What the task asks: Locate, in the data below, the line that contains "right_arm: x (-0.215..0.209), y" and the line that contains "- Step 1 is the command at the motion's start"; reproduce exactly those two lines and every line between them, nothing more.

Information supplied:
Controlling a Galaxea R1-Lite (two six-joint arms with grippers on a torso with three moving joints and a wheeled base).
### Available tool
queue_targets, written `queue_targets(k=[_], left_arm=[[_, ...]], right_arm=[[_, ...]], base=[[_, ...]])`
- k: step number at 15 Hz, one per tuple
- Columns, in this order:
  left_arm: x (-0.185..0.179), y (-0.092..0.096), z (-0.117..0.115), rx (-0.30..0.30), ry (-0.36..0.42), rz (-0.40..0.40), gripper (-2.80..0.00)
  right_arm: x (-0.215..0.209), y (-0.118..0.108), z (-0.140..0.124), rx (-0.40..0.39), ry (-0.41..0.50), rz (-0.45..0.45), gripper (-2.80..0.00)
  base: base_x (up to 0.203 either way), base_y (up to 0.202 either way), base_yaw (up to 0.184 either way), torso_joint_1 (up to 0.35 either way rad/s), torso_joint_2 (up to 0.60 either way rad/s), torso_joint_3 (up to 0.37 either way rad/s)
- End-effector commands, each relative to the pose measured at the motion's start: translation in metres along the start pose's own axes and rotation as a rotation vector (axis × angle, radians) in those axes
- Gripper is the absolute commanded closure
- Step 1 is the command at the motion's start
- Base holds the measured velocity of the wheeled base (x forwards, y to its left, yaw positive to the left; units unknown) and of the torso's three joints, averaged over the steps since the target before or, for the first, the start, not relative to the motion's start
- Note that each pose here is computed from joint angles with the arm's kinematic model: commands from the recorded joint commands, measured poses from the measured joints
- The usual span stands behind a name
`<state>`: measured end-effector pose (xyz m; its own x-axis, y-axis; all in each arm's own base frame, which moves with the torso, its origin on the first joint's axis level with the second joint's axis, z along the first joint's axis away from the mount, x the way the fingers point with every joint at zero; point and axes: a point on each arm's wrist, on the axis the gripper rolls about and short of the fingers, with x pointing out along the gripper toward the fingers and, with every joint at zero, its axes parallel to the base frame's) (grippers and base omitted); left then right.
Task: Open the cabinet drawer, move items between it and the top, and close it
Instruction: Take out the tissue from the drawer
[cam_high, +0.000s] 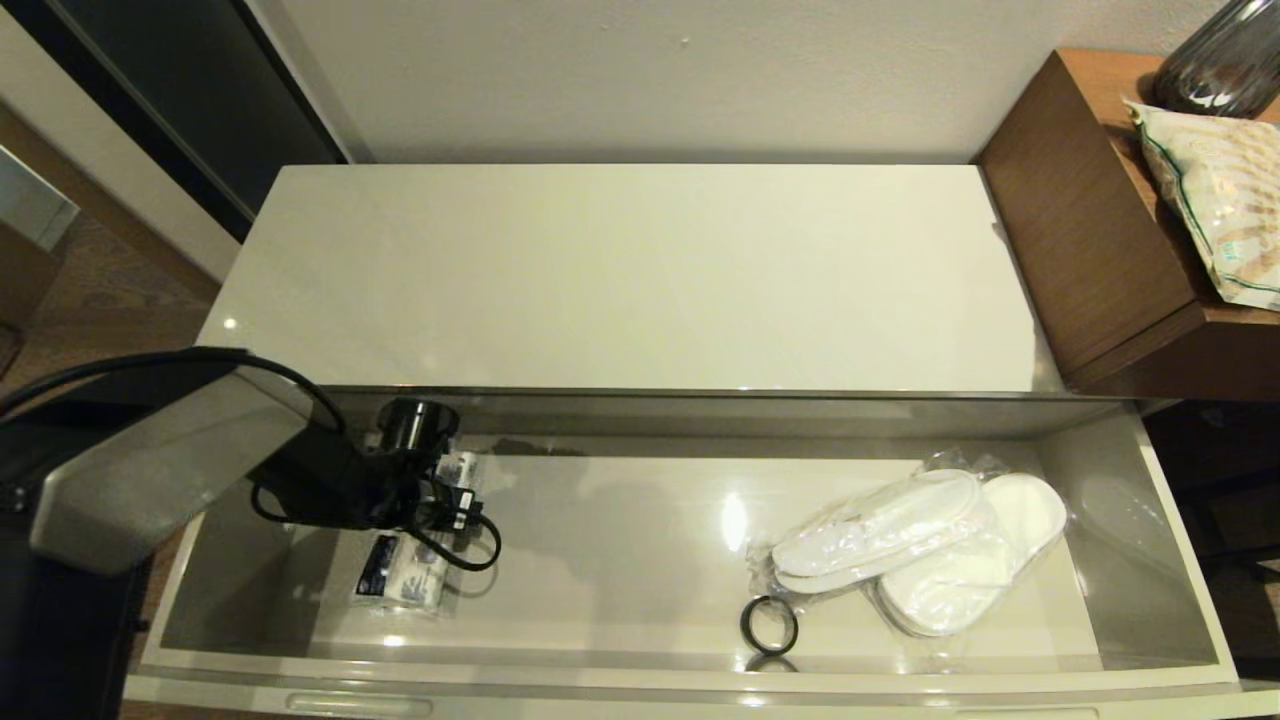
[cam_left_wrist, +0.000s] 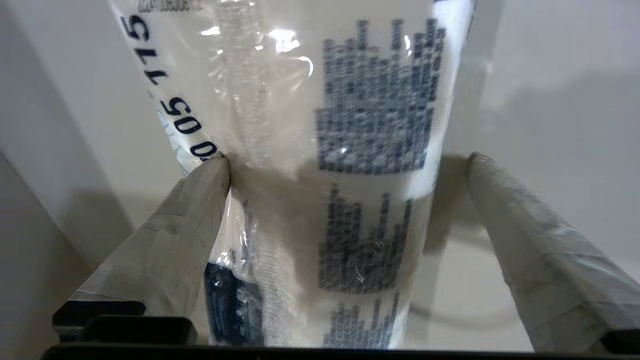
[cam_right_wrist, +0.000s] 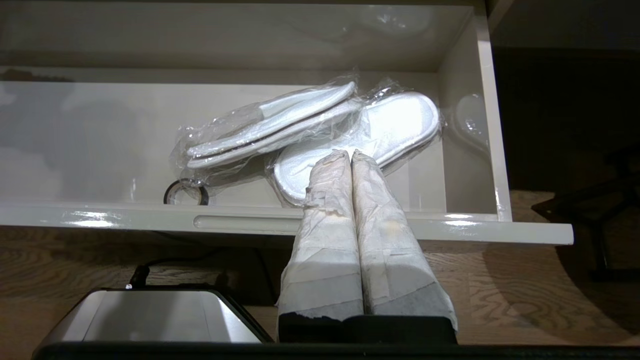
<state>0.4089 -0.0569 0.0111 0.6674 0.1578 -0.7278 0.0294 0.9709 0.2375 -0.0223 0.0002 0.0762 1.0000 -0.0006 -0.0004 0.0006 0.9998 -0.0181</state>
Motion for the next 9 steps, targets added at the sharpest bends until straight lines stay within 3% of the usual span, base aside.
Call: queue_targets(k=[1, 4, 6, 9], left_arm=[[0.035, -0.006, -0.010, 0.014, -0.010, 0.041, -2.80], [0.049, 0.000, 0.003, 0.037, -0.067, 0.082, -2.80], [0.040, 0.002, 0.010, 0.045, -0.085, 0.086, -2.80], [0.021, 0.000, 0.002, 0.064, -0.056, 0.095, -2.80]], right_arm=[[0.000, 0.000, 0.000, 0.000, 0.001, 0.001, 0.00], [0.000, 0.000, 0.000, 0.000, 0.001, 0.001, 0.00], [0.000, 0.000, 0.000, 0.000, 0.001, 0.001, 0.00], [0.000, 0.000, 0.000, 0.000, 0.001, 0.001, 0.00]], base=[[0.000, 0.000, 0.000, 0.000, 0.00, 0.000], [0.000, 0.000, 0.000, 0.000, 0.00, 0.000], [0.000, 0.000, 0.000, 0.000, 0.00, 0.000], [0.000, 0.000, 0.000, 0.000, 0.00, 0.000]])
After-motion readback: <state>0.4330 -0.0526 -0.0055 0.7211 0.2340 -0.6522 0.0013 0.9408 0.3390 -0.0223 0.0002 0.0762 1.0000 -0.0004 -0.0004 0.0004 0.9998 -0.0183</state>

Reply:
  right_arm: x (-0.215..0.209), y (-0.118..0.108), z (-0.140..0.124), rx (-0.40..0.39), ry (-0.41..0.50), rz (-0.45..0.45), gripper (-2.80..0.00)
  base: base_x (up to 0.203 either way), base_y (up to 0.202 either way), base_yaw (up to 0.184 either way), torso_joint_1 (up to 0.35 either way rad/s), torso_joint_2 (up to 0.60 either way rad/s), torso_joint_3 (up to 0.37 either way rad/s)
- End-effector commands, each relative to the pose measured at the motion's start: translation in metres along the start pose's own axes and rotation as a rotation vector (axis × angle, radians) in those axes
- Gripper is the absolute commanded closure
- Step 1 is the command at the motion's start

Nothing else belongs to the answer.